• EXERCISE: Write down the lines exactly as they appear, from the one that contains "Two camera frames" through the final line of the records, so that both ends are kept and no pictures come along.

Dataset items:
········

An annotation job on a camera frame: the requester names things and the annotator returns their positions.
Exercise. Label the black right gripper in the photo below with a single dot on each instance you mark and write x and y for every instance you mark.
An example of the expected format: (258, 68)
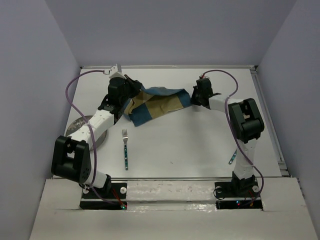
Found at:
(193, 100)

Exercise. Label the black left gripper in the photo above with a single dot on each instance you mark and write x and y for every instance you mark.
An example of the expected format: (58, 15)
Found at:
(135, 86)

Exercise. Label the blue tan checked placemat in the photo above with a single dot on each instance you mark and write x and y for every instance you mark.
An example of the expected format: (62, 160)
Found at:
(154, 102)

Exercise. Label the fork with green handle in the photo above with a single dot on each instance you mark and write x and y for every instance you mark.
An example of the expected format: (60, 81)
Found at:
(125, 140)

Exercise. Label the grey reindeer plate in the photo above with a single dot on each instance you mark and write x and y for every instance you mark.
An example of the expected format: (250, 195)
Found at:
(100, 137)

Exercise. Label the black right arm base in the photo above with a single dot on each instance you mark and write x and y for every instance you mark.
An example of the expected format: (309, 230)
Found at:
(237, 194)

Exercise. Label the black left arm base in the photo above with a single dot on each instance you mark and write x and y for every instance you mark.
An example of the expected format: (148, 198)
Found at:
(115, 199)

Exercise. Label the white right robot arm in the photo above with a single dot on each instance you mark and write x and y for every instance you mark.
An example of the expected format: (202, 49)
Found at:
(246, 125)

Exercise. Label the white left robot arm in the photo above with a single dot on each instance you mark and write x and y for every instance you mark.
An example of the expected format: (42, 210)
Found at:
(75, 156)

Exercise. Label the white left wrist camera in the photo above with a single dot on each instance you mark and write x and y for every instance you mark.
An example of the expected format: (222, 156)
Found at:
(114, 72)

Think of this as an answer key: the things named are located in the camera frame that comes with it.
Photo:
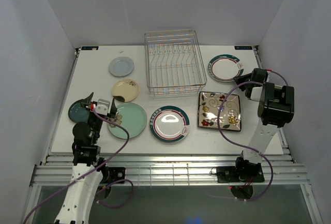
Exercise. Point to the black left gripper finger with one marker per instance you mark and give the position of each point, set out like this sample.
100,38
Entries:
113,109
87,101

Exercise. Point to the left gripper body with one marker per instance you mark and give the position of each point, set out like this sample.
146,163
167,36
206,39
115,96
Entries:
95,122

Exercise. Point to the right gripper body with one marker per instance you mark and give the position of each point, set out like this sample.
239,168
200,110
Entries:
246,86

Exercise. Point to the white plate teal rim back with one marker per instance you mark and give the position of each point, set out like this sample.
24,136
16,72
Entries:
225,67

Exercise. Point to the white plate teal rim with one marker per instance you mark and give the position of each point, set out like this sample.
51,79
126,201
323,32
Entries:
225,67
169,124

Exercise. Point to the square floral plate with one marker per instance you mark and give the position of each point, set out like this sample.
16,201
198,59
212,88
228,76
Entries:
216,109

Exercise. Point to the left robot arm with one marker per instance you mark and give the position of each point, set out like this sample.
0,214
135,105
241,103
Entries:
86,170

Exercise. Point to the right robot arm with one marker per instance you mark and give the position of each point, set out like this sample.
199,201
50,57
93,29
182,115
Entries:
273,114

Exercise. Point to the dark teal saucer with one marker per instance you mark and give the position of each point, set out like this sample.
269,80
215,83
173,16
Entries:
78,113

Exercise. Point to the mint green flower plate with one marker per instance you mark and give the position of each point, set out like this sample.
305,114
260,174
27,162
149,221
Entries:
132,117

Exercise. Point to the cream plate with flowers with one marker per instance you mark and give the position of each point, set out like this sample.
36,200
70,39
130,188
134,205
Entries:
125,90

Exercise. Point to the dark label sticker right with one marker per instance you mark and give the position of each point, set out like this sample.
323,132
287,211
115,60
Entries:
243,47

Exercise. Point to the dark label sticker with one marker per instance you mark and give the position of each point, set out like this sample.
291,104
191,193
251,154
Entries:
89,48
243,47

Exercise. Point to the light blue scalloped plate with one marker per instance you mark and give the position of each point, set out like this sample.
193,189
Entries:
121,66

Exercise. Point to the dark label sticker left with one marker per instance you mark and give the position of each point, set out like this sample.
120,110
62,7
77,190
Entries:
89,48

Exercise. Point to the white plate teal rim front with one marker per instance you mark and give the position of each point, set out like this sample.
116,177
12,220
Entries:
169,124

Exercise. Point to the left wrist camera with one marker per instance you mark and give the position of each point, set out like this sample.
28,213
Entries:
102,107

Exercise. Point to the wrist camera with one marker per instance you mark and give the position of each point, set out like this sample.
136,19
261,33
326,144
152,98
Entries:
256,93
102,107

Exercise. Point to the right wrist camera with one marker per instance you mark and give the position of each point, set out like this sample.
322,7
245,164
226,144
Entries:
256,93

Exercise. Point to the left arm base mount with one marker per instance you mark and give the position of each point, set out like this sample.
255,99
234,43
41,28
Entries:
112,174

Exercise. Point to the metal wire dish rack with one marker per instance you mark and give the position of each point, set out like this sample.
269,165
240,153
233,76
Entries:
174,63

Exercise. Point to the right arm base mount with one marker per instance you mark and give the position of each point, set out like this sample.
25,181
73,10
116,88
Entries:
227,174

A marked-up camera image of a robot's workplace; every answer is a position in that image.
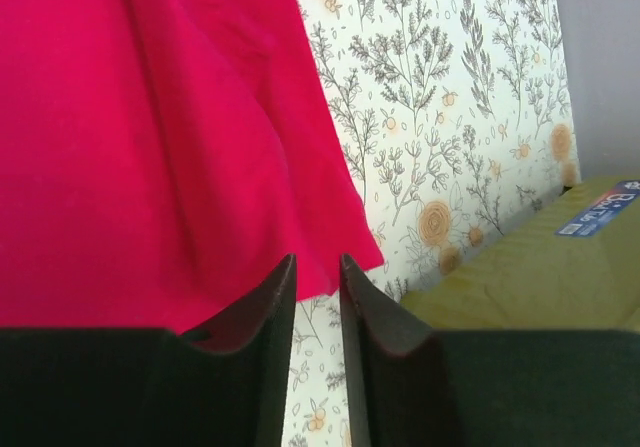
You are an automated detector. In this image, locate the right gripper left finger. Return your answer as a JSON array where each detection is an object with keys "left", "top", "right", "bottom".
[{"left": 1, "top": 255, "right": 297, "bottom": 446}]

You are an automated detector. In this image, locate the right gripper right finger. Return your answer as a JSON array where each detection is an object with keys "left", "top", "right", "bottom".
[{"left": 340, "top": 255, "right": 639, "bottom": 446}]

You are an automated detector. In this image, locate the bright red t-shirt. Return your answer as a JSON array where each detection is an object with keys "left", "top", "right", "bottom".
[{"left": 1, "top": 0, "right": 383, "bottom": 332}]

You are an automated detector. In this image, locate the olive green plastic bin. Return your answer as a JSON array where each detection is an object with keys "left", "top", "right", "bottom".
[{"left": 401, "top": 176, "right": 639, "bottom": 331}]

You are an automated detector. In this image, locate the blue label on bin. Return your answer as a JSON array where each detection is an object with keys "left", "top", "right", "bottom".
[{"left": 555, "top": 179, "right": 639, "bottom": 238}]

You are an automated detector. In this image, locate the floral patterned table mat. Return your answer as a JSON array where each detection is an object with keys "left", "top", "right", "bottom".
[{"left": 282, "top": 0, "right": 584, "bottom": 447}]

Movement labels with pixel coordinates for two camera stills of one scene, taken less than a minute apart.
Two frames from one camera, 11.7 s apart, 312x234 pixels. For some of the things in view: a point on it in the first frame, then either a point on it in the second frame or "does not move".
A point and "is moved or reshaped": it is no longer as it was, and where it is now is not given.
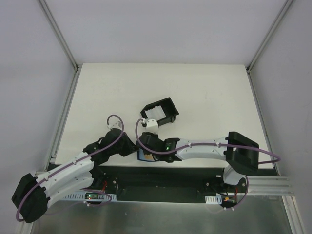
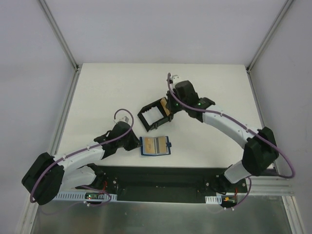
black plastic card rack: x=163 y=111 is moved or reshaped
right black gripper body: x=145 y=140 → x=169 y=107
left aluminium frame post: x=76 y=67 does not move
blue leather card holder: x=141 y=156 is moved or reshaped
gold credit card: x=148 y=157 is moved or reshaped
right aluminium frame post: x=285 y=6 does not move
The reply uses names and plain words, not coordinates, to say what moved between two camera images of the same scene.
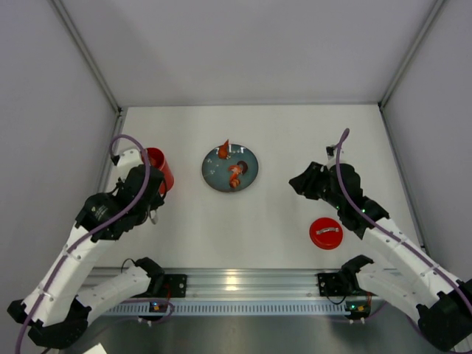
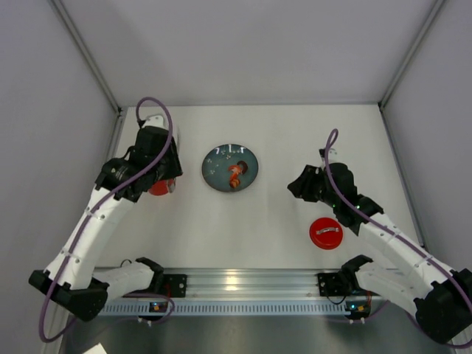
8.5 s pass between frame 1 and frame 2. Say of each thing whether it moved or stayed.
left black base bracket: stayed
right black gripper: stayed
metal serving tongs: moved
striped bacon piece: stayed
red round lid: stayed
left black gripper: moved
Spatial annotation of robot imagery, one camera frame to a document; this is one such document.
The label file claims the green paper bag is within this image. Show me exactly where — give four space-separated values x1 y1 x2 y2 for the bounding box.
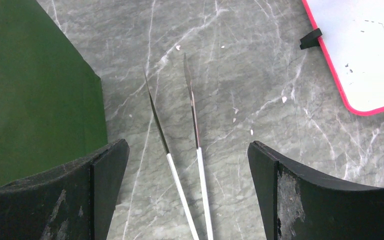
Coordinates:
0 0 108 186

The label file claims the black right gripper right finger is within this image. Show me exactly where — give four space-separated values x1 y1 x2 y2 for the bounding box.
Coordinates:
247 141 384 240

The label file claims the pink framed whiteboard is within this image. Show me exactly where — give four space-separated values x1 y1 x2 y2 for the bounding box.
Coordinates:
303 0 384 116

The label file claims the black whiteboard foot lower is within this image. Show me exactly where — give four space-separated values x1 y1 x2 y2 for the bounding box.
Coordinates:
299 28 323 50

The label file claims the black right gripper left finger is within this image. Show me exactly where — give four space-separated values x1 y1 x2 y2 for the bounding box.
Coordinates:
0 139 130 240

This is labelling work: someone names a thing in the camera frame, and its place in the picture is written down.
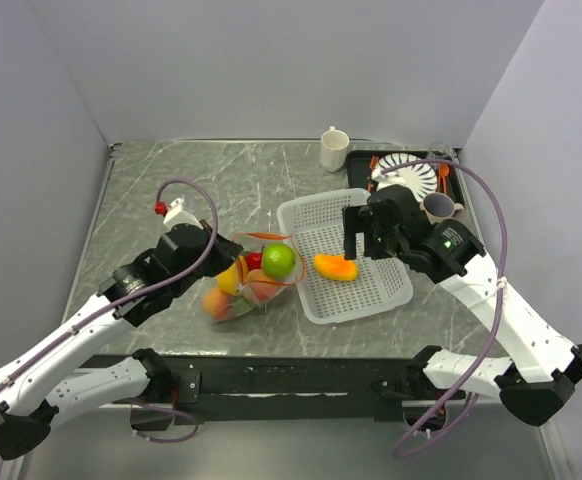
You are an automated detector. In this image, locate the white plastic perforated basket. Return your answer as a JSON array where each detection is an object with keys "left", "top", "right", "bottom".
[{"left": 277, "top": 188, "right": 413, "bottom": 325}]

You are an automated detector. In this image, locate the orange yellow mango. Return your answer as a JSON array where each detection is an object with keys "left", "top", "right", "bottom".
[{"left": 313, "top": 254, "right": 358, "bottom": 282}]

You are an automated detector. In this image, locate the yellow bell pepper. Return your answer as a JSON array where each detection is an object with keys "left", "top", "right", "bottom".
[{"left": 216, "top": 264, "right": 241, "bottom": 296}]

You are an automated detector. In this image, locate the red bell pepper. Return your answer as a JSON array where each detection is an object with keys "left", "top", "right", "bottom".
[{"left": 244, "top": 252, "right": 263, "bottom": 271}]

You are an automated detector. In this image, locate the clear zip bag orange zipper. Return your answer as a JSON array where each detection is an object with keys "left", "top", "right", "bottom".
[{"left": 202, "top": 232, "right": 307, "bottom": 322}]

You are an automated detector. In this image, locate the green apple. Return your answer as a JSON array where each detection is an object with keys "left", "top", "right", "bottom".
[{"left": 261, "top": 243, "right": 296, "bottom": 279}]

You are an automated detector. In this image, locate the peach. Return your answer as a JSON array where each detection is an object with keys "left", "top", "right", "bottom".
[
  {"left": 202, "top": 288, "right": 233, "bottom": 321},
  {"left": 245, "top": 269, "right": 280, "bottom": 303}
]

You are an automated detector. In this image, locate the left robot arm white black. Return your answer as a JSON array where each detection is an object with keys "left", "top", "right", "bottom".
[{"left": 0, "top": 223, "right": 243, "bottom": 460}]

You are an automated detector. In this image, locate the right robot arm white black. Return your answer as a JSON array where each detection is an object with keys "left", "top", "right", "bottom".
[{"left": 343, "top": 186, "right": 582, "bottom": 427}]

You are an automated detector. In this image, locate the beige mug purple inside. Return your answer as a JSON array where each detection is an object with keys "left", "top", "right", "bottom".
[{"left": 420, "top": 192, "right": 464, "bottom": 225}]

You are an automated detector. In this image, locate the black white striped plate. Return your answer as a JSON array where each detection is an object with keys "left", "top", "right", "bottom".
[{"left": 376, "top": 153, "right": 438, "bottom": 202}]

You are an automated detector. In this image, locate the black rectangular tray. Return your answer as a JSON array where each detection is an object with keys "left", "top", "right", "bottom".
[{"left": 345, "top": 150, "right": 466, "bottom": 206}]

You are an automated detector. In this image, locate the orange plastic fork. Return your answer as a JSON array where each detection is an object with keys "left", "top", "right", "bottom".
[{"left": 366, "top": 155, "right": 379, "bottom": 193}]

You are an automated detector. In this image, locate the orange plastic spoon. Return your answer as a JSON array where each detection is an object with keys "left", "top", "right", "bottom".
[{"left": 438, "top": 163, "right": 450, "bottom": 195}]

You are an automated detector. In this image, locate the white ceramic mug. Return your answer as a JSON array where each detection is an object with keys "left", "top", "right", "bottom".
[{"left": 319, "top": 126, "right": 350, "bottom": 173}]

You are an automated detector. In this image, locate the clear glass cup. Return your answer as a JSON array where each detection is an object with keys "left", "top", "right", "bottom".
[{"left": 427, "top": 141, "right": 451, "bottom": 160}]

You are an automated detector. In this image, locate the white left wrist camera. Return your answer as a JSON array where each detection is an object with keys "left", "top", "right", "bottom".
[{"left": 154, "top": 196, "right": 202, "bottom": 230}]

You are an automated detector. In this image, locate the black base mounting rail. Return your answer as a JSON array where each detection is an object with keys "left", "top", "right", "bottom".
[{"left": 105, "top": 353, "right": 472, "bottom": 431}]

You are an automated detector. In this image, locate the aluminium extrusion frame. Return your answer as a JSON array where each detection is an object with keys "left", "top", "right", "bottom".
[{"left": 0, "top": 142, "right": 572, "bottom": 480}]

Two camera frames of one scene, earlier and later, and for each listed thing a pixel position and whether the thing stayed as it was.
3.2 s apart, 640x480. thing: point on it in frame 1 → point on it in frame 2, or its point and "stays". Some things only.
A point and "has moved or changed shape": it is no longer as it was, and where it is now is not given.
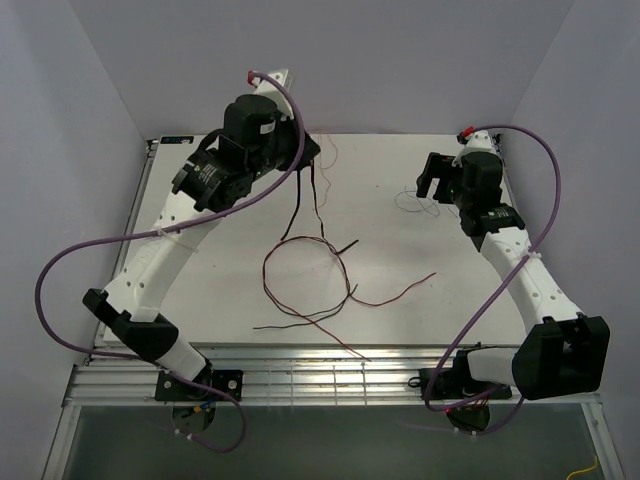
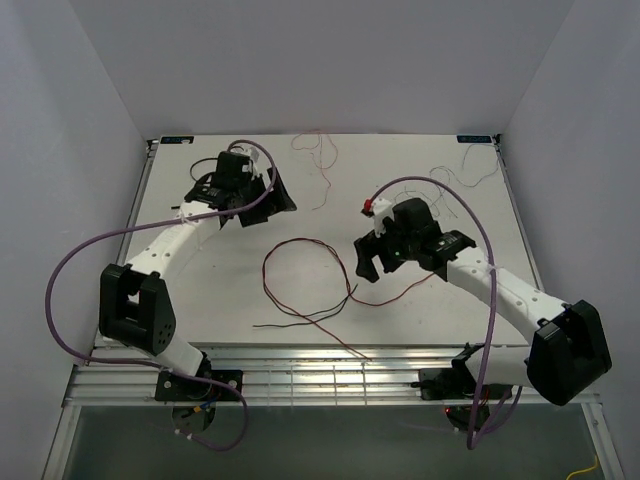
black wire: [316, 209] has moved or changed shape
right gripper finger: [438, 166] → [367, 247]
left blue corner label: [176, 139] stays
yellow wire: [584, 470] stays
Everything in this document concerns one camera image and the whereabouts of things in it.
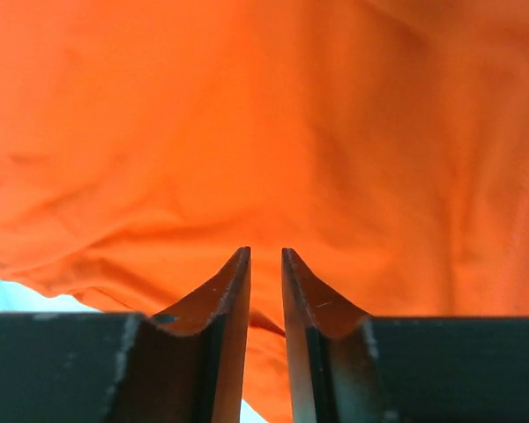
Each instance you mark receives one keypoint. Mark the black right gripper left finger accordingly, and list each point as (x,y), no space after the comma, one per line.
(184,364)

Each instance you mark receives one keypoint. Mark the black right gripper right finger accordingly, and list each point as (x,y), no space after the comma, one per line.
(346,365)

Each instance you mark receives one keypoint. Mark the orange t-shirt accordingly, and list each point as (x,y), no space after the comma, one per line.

········

• REPLY TO THE TASK:
Two camera frames of one scene, earlier and later, and for each listed thing a pixel position and whether the thing stayed as it was.
3.2 s apart, 640x480. thing: point on it in frame 1 → point on it in frame 2, or its point and "stays". Some things only.
A point and "has moved or changed shape": it is no longer as it was, and where it is now is not given.
black wire: [316, 209] has moved or changed shape
right gripper finger: [438, 166] → [367, 247]
left blue corner label: [176, 139] stays
yellow wire: [584, 470] stays
Everything in this document concerns one camera image and the whereabouts of things in it.
Each instance you mark receives one keypoint. Mark the black right gripper left finger accordingly, and list each point as (x,y), no space after the comma, one per line.
(184,364)

Each instance you mark receives one keypoint. Mark the black right gripper right finger accordingly, and list each point as (x,y), no space after the comma, one per line.
(346,365)

Each instance you mark receives one keypoint. Mark the orange t-shirt accordingly, and list each point as (x,y), no space after the comma, one per line.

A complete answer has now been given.